Olağan üstü durumlarda ise teknolojik aletler çok önem taşırken aynı zamanda olağan üstü durumlarda sık sık dezenformasyon ile karşılaşılabilmektedir aynı zamanda çocuklara dair paylaşımların da sıklıkla yapıldığı görülmektedir. Çocuklarla ilgili konular medyada ele alınırken çoğunda sansasyonel konulara odaklanılmaktadır bu sebeple afet alanındaki çocukların medyanın zararlı etkilerinden korunması gerekmektedir. Çocukların karşı karşıya kaldığı, Çocuk Hakları Sözleşmesi’nde özetlenen geniş bir yelpazedeki meselelerin göz ardı edilmemesi için, çocukların yetkili personel dâhil kimse tarafından görüntülerinin alınmaması gerekmektedir. Alan dışı çekimlere ise çocuğun özel hayatının gizliliği ve unutulma hakkı olduğundan izin verilmemelidir. Afet alanlarında çocuklara dair destek talebi ya da çocuğu ailesine ulaştırma motivasyonu sırasında, çocuğu dair görüntü ve kişisel verilerin paylaşımı çocuk istismarına yol açabilmektedir. Çocuğun çevrimiçi bilgilerini paylaşmak potansiyel bir zarar kaynağı olabilmektedir. Çocuklara ait bu bilgilerin paylaşılması hayat boyu sürekli etkiler yaratabilmektedir. Kimlik hırsızlığı, bu paylaşımlarla çocukların karşıya kalabileceği risklerden bir diğeridir. Özellikle, paylaşımlarla birlikte çocuğun adının soyadının tam olarak verilmesi, doğum tarihi gibi bilgilerin tam olarak paylaşılması gibi durumlarda çocuklar, kimliklerinin çalınması durumu ile karşı karşıya kalabilmektedir. Ayrıca paylaşımlarda konum etiketlenmesi, çocuğun bulunduğu kurum ve yerler hakkında bilgilerin internet ortamında belirtilmesi, kötü amaçlı kişiler tarafından kaçırılma ya da benzer amaçlarla çocuğun istismar edilmesine sebep olabilmektedir.
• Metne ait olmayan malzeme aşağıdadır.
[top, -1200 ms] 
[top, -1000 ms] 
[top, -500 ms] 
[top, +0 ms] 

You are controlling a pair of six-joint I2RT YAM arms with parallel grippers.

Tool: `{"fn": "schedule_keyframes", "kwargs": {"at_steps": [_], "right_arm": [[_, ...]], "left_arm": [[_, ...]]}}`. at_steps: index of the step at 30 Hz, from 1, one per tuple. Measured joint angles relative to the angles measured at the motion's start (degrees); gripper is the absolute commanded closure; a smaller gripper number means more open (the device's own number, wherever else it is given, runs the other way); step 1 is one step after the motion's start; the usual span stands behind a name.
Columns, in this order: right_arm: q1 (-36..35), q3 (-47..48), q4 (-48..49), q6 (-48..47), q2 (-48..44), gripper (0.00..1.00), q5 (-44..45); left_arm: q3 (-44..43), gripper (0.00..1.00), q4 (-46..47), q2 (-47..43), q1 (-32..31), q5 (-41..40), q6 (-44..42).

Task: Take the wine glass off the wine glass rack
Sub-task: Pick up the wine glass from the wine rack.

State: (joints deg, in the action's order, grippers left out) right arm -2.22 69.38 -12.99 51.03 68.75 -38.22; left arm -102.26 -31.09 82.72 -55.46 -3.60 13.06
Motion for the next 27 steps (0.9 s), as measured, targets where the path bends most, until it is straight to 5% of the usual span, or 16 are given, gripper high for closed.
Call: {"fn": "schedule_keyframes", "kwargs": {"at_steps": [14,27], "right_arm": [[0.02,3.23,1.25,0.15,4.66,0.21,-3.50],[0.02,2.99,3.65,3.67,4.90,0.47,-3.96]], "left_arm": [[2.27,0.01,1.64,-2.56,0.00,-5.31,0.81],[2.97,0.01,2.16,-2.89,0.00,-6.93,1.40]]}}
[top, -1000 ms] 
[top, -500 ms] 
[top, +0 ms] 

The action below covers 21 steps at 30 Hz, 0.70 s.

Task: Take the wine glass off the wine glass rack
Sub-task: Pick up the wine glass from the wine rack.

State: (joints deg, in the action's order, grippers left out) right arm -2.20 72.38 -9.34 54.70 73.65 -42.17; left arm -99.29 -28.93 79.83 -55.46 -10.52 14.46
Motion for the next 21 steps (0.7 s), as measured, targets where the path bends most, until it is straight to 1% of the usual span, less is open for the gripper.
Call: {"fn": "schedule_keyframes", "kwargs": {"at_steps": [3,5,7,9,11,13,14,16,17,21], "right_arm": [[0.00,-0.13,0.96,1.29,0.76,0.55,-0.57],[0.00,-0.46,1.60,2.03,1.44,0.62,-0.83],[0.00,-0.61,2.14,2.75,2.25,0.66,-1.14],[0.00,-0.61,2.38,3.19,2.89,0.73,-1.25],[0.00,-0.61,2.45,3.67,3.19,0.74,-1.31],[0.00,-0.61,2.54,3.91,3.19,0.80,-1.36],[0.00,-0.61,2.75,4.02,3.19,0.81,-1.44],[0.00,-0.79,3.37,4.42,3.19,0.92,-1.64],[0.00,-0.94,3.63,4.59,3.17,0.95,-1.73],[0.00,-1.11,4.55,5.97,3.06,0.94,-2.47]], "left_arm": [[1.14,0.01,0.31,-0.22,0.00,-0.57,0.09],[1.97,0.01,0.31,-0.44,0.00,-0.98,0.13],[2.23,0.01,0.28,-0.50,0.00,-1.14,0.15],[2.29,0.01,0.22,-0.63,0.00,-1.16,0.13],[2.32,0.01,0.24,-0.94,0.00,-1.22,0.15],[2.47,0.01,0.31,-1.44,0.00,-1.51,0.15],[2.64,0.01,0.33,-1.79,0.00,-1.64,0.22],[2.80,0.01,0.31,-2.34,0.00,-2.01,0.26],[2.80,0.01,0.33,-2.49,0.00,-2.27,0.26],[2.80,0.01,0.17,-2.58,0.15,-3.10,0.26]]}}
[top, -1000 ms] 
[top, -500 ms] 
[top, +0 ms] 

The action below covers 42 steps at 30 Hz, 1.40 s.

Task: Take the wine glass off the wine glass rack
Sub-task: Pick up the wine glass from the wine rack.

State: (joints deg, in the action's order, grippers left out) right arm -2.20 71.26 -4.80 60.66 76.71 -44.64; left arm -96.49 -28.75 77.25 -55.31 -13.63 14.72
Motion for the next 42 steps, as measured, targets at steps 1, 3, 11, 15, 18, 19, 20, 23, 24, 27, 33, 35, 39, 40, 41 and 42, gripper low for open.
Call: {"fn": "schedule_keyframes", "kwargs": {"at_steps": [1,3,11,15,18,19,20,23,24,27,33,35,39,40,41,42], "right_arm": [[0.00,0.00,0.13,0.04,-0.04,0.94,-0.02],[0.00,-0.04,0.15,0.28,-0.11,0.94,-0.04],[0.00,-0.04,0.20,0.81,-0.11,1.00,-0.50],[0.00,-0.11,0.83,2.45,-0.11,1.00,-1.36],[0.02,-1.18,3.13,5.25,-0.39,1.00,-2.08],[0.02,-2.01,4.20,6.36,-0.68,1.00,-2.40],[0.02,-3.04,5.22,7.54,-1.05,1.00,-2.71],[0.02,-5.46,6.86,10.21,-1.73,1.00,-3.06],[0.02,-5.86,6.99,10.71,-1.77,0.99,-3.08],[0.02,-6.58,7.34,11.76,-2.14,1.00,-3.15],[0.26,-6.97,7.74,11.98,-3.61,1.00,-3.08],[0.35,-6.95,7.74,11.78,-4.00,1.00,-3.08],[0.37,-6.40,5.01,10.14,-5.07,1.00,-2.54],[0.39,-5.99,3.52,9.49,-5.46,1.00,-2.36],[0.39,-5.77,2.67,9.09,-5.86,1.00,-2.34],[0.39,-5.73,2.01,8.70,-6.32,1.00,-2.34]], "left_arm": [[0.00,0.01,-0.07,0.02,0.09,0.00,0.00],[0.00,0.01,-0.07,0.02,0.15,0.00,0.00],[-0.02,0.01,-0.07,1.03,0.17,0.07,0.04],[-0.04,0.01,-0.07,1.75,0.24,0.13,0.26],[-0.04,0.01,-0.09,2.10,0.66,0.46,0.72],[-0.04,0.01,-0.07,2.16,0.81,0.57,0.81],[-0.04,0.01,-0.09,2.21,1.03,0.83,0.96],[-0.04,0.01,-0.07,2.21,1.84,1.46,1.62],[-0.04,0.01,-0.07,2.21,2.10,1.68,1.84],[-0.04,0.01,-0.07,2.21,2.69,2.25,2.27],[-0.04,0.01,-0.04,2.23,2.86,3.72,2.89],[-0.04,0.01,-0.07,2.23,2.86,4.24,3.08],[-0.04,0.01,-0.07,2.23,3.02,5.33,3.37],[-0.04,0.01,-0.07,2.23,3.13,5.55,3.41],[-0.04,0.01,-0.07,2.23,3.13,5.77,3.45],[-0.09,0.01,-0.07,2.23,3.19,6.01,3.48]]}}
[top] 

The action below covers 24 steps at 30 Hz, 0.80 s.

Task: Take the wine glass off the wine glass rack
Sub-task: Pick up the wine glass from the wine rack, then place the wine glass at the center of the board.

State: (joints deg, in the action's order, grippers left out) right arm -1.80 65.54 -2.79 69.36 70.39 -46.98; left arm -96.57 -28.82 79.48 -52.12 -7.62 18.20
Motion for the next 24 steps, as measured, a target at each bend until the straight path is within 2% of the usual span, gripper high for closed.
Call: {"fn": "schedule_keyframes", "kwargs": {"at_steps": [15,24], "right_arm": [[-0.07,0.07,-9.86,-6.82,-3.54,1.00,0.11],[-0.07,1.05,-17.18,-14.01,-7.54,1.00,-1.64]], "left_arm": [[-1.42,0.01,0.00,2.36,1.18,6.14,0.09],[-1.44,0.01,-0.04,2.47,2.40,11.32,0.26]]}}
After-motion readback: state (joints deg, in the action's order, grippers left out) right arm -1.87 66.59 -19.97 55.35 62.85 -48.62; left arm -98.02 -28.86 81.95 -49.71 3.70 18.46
Masumca paylaşılan bir fotoğrafın farklı ağlarda paylaşılması da ihtimaller arasında olabilmektedir. Çocuğa ait bilgilerin paylaşılmasının geçmiş görüntü ve yaşam şekline internet arşivlerinde ulaşılabilen çocuğun verilerinin, gelecekte ne olacağının garantisi ve ön görüsü şu an net olmamaktadır.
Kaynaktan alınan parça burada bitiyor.